As we age, we want to maintain strong bones and flexible arteries. We don’t want the calcium going to the wrong places (joints, arteries etc.) We want the right amount of calcium in the right places only and for proper organization and assimilation of calcium, we require adequate levels of Vitamin D3 and Vitamin K2. Vitamin D3 helps our hearts and arteries from lining themselves with calciferous deposits, and helps protect us from developing dementia or stroke.

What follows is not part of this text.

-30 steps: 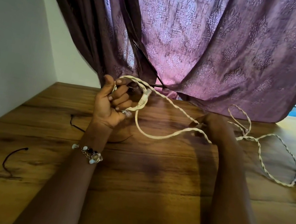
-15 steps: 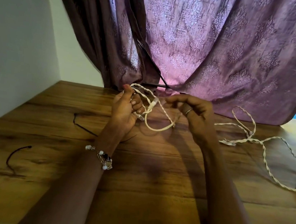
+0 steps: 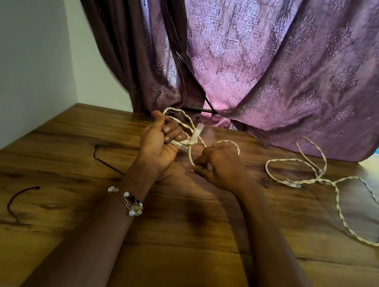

Should I Also Take Extra Calcium?
We need adequate Vitamin D3 to organize and assimilate our intake of calcium in the right places. For this we need either adequate sun exposure or supplementation. We also need the right amount of co-factors (as mentioned above), plus sufficient levels of stomach acid to absorb calcium for what we eat.
If your blood tests show that you are NOT deficient in Vitamin D, then you ought NOT to be exceeding 1,000 mg calcium in supplements daily as it may be dangerous. That is, the excess calcium may be deposited along your arteries or joints, leading to arthritis, diabetes, hypertension or cardiovascular disease. Unless you are clearly deficient in Vitamin D, it is very dangerous to take more than 500 mg daily of supplementary calcium, and this amount should always be balanced with an equal amount of supplementary magnesium.